▶ **Exercise**: Say how many lines in the records contain "conveyor". The reply must consist of the number alone.

▶ **Material for the task**:

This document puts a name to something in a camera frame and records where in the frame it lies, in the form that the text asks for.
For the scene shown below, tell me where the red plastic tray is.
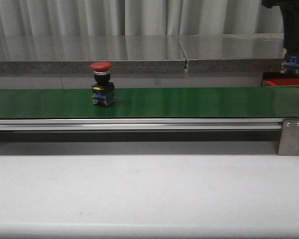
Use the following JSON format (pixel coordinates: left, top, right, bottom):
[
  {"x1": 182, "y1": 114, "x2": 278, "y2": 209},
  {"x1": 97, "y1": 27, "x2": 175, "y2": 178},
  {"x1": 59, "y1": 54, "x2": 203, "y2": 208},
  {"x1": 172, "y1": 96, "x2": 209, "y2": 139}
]
[{"x1": 265, "y1": 78, "x2": 299, "y2": 86}]

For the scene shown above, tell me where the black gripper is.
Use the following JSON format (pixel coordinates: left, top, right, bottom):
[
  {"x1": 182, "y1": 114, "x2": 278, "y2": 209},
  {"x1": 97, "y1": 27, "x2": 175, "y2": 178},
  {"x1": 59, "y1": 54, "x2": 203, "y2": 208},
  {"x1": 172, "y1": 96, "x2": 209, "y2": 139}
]
[{"x1": 261, "y1": 0, "x2": 299, "y2": 52}]

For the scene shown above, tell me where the green conveyor belt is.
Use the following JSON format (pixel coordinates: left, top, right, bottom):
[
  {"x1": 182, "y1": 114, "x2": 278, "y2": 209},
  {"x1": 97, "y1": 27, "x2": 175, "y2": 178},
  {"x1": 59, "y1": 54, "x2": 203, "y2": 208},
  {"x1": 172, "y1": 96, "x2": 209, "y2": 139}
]
[{"x1": 0, "y1": 87, "x2": 299, "y2": 119}]

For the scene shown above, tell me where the steel conveyor support bracket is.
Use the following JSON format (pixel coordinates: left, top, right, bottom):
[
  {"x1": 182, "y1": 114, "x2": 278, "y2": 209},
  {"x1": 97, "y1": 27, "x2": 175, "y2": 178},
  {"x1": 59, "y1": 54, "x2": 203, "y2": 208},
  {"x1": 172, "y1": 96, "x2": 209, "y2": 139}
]
[{"x1": 277, "y1": 119, "x2": 299, "y2": 156}]

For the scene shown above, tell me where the red mushroom push button switch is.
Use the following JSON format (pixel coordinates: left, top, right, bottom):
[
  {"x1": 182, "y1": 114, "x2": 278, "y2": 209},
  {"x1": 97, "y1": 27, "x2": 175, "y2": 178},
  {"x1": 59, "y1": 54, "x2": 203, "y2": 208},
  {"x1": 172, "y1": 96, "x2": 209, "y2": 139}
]
[{"x1": 90, "y1": 62, "x2": 115, "y2": 107}]

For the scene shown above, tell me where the white pleated curtain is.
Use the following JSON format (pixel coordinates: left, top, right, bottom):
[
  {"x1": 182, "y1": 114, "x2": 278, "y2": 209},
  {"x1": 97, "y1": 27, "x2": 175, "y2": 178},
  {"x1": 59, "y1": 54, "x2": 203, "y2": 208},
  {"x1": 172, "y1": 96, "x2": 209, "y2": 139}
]
[{"x1": 0, "y1": 0, "x2": 283, "y2": 36}]

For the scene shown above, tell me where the left grey stone slab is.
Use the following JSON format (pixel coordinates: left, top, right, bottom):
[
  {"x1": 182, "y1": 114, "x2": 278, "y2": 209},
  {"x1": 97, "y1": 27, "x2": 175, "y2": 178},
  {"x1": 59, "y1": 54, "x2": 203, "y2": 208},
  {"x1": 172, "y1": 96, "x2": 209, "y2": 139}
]
[{"x1": 0, "y1": 36, "x2": 187, "y2": 75}]

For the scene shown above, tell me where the yellow mushroom push button switch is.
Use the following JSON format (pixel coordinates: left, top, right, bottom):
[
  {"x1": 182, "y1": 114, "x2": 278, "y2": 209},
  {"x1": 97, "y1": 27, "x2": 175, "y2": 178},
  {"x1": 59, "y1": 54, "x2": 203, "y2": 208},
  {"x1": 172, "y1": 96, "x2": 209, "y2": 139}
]
[{"x1": 281, "y1": 50, "x2": 299, "y2": 76}]

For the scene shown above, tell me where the aluminium conveyor side rail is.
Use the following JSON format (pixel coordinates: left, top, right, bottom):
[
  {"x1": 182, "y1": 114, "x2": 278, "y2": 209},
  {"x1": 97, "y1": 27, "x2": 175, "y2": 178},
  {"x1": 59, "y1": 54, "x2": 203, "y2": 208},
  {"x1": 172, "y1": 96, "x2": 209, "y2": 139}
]
[{"x1": 0, "y1": 118, "x2": 284, "y2": 131}]

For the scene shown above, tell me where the grey stone slab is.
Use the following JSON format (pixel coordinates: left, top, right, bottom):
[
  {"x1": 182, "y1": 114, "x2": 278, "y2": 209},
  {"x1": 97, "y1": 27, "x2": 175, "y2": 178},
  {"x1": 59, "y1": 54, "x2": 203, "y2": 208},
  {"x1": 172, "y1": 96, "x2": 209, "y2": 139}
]
[
  {"x1": 178, "y1": 33, "x2": 285, "y2": 73},
  {"x1": 0, "y1": 36, "x2": 187, "y2": 75}
]

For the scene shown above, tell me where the right grey stone slab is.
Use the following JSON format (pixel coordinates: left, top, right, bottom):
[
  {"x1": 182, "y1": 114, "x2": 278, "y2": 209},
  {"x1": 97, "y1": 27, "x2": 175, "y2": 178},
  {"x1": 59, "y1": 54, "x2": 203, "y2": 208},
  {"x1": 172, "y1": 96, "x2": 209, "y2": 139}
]
[{"x1": 178, "y1": 33, "x2": 285, "y2": 73}]

▶ **Answer for the task**: 3